I sooooooooooooooooooooooo know what you mean. I LOVE LOVE LOVE my alone time.  



SamuraiJack said:


> What ever you do, DONT engage him in conversation afterwards.
> He walked...so you do too.
> 
> ...and dont look back now matter how much you want to.


YES! :iagree:


----------



## barcodelabelhere

I'm a lawyer, but not a family law lawyer. I've been in court during enough family law proceedings to know the drill, though.

Other than the wonderful advice everyone else has provided, I would say this: get to court a bit early, if you haven't been to the courthouse before. Just early enough to figure out the layout and where the exits are so that you're comfortable in your surroundings. When it's over, you'll be able to walk out, head held high, with confidence, because you know the building.

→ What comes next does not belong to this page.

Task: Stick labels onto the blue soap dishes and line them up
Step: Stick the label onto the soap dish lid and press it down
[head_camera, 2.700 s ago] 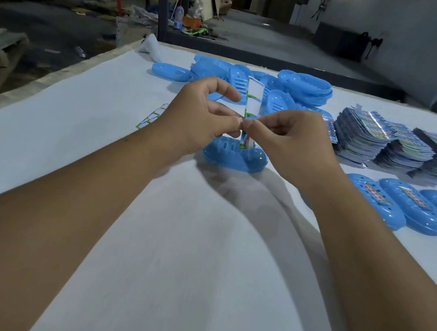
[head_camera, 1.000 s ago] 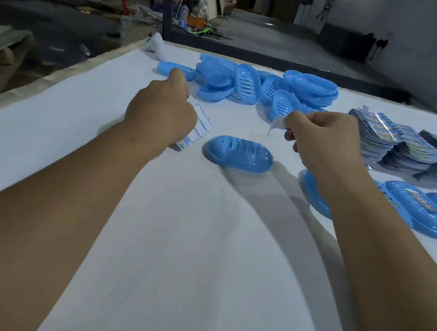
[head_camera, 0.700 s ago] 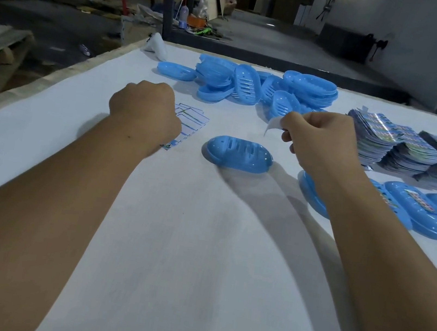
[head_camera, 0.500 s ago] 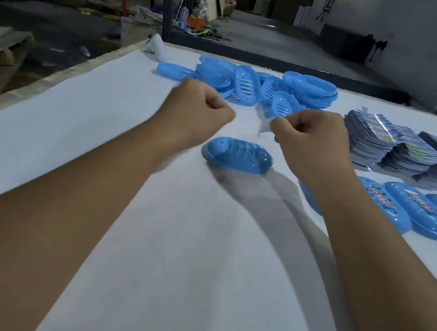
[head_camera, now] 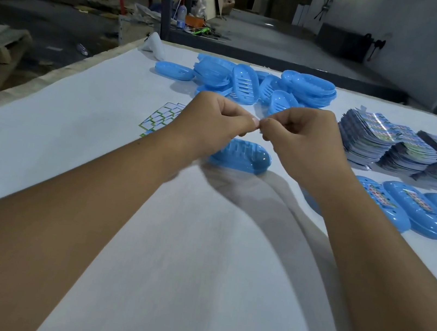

Plus if you get there first, you've established ownership of your bench and your space in the courtroom.


----------



## TooNice

Jellybeans said:


> Didn't celebrate either though some friends offered to buy me a drink. I didn't feel it was cause for "celebration" and just wanted to be at home alone. So that's what I did.


I very much agree with this. Friends have shared stories of divorce parties and freedom parties and the like. That's simply not how I feel. I'm sad that it has to be this way. I'm disappointed that I understand so clearly that it is the right thing. I can look forward and know that the end marks a new beginning, but it's a quiet beginning, in my eyes. 

I give you credit for wanting to be home alone that first night...I'm not sure I am there yet, but I know I won't be shouting it from the rooftops, either.


----------



## lonelyhusband321

This is REALLY going to sound hokie, OP.

For the "final" appearance, I simply got up an hour and a half early, turned the cable channel to some old "soft rock" and simply sat and pondered what had transpired in my (our) life.

That time took me through the whole gamut - from blissful times to agonizing ones, and I let every little thought have it's own time - no matter how long it chose to dwell.

At the end of it all, I discovered that it REALLY was time, and that I (we) were doing what HAD to be done. Didn't make it easier, but it sure helped me escape the nagging questions...

See? I told you it would sound hokie...


----------



## Jellybeans

TooNice said:


> I give you credit for wanting to be home alone that first night...I'm not sure I am there yet, but I know I won't be shouting it from the rooftops, either.


I stayed home a LOT post-separation and it took me a very long time to feel like I was hitting my stride/feeling positive again. 

I agree with barcode that you should be really confident that day.

Never let them see you sweat! Hold your head high.


----------



## TooNice

lonelyhusband321 said:


> This is REALLY going to sound hokie, OP.
> 
> For the "final" appearance, I simply got up an hour and a half early, turned the cable channel to some old "soft rock" and simply sat and pondered what had transpired in my (our) life.
> 
> That time took me through the whole gamut - from blissful times to agonizing ones, and I let every little thought have it's own time - no matter how long it chose to dwell.
> 
> At the end of it all, I discovered that it REALLY was time, and that I (we) were doing what HAD to be done. Didn't make it easier, but it sure helped me escape the nagging questions...
> 
> See? I told you it would sound hokie...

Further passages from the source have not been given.